Task description: The response should hold each line from the entries below where "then" is found.

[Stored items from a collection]
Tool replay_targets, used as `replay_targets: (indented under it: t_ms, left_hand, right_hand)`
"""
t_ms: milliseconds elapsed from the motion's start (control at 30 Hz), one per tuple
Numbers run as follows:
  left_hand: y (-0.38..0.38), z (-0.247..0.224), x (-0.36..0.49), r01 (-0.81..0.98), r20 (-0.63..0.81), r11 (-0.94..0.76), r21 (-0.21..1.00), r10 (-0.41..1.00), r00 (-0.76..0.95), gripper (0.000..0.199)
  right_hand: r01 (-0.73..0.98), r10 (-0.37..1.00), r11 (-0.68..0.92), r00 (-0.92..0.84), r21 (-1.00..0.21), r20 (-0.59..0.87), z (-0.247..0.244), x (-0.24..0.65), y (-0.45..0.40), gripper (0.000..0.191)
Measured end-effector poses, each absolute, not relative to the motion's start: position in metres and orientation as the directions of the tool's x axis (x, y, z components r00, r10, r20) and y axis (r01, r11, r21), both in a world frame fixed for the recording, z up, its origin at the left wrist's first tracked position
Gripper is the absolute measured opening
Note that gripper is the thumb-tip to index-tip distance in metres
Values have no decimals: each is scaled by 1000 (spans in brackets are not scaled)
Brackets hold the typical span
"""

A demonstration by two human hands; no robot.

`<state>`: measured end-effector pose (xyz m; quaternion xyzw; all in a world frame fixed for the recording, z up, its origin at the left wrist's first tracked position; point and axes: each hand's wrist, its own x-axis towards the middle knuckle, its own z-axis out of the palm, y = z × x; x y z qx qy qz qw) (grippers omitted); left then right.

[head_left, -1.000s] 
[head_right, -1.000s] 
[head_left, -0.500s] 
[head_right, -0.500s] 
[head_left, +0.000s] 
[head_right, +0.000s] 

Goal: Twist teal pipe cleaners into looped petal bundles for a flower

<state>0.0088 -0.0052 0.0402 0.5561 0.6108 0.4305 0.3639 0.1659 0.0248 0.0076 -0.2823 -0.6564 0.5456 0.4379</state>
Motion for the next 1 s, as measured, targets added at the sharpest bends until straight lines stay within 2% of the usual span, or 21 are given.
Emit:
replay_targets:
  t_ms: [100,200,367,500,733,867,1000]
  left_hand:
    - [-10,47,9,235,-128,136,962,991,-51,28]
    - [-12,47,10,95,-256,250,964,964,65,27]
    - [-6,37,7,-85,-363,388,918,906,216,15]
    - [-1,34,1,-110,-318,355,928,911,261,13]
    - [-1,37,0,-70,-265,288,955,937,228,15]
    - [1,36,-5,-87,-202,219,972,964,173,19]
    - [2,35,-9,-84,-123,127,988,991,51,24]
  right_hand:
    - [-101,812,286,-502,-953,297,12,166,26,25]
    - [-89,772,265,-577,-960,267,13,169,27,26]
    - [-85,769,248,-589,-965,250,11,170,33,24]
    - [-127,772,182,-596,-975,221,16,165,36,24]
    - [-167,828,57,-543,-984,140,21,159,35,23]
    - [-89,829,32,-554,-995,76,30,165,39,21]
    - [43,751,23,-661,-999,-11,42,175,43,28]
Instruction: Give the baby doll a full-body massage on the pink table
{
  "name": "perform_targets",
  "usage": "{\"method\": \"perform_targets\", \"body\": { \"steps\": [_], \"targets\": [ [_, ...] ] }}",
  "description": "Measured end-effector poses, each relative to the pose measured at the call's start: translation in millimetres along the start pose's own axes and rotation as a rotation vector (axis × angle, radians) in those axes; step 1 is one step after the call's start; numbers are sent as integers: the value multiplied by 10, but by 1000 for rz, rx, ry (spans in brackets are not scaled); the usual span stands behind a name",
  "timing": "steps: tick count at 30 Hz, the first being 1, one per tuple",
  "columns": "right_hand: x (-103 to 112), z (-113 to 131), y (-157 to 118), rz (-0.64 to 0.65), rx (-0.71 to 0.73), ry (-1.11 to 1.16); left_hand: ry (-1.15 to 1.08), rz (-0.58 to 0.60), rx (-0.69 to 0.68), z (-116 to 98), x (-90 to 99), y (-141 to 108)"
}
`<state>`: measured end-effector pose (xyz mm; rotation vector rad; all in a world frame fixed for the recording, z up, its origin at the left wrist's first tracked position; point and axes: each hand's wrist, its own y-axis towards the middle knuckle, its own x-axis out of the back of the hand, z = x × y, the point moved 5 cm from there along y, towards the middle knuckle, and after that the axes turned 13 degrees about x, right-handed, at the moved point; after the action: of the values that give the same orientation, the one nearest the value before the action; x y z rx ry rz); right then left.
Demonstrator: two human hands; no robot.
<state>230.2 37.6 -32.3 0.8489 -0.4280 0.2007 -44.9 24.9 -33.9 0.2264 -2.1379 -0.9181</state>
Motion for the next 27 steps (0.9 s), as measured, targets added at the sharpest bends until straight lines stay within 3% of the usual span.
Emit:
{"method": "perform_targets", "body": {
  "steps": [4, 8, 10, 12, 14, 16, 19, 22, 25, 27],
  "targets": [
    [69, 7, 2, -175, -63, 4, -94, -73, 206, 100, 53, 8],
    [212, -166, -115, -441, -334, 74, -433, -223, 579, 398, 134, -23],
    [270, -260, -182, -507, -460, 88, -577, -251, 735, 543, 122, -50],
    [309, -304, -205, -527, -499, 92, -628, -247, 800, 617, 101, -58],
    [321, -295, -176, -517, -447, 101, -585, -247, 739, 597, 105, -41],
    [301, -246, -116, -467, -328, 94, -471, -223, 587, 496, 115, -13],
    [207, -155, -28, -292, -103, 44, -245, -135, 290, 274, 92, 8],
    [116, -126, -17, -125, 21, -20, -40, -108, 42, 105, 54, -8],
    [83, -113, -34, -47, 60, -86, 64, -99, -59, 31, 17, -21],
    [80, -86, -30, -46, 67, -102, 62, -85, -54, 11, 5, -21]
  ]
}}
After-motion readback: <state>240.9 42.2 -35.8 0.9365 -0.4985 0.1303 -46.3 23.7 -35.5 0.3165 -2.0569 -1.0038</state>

Your solution:
`<state>`: measured end-effector pose (xyz m; quaternion xyzw; all in a world frame fixed for the recording, z up, its origin at the left wrist's first tracked position; point and axes: each hand's wrist, its own x-axis towards the middle knuckle, its own z-axis out of the palm, y = z × x; x y z qx qy qz qw) (grippers omitted); left then right.
`<state>`: measured end-effector pose (xyz mm; rotation vector rad; all in a world frame fixed for the recording, z up, its origin at the left wrist's first tracked position; point and axes: each hand's wrist, its own y-axis towards the middle knuckle, its own x-axis out of the back of the hand, z = x × y, the point moved 5 cm from there along y, towards the middle knuckle, and after that the axes turned 13 degrees about x, right-handed, at the moved point; after the action: of the values that give the same orientation, the one nearest the value before the action; x y z rx ry rz); right then left.

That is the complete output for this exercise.